Provided data →
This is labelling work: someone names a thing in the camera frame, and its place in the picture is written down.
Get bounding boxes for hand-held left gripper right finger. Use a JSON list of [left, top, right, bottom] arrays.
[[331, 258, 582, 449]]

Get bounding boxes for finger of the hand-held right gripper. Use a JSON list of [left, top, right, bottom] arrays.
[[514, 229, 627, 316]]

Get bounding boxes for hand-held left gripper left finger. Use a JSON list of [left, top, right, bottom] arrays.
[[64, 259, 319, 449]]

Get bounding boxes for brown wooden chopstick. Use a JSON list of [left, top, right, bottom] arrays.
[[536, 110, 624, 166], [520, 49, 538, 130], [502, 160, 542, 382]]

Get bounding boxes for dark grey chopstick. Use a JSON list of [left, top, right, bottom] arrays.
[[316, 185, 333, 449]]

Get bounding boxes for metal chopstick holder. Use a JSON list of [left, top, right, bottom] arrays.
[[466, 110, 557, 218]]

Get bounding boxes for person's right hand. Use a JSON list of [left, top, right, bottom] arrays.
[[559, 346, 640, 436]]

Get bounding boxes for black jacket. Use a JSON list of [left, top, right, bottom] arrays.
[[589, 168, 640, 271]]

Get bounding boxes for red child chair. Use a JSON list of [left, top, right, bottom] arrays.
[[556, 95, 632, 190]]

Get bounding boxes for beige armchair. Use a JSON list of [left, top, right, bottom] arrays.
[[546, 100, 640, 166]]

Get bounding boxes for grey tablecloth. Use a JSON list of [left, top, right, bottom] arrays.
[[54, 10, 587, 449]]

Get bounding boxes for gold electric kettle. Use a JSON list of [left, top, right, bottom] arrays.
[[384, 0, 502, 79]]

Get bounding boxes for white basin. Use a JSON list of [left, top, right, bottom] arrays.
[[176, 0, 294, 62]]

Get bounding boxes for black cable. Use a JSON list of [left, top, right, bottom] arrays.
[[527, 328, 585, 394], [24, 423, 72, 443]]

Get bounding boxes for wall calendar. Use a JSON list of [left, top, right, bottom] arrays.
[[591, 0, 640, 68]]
---
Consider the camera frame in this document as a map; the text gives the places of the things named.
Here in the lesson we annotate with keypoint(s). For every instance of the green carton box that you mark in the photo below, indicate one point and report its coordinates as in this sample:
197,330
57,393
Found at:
==
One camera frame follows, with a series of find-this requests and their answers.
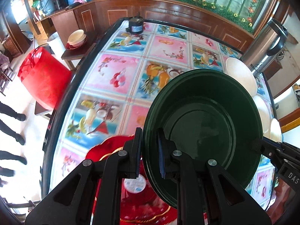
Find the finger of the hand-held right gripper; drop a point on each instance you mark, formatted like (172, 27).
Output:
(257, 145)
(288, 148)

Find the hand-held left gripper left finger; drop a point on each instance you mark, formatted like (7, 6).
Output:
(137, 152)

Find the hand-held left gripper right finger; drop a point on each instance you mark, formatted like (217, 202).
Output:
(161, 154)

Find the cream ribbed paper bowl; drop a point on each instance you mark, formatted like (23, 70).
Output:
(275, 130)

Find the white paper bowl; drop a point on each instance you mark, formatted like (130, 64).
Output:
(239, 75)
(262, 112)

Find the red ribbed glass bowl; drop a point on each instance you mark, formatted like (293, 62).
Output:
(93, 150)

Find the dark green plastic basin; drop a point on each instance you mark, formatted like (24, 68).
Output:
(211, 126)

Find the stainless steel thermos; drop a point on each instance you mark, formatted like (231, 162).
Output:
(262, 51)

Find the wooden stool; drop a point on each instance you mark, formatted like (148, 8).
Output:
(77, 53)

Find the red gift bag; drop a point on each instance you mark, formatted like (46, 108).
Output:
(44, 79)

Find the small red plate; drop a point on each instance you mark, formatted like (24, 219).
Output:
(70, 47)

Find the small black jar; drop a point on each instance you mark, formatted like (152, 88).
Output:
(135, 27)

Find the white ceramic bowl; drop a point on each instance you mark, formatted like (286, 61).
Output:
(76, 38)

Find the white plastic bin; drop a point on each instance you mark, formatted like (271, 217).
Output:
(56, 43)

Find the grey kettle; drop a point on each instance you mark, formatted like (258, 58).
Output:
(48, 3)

What you need to do →
Your answer should consist only of the count of lines in the data that contain "ribbed".

Completed exercise →
2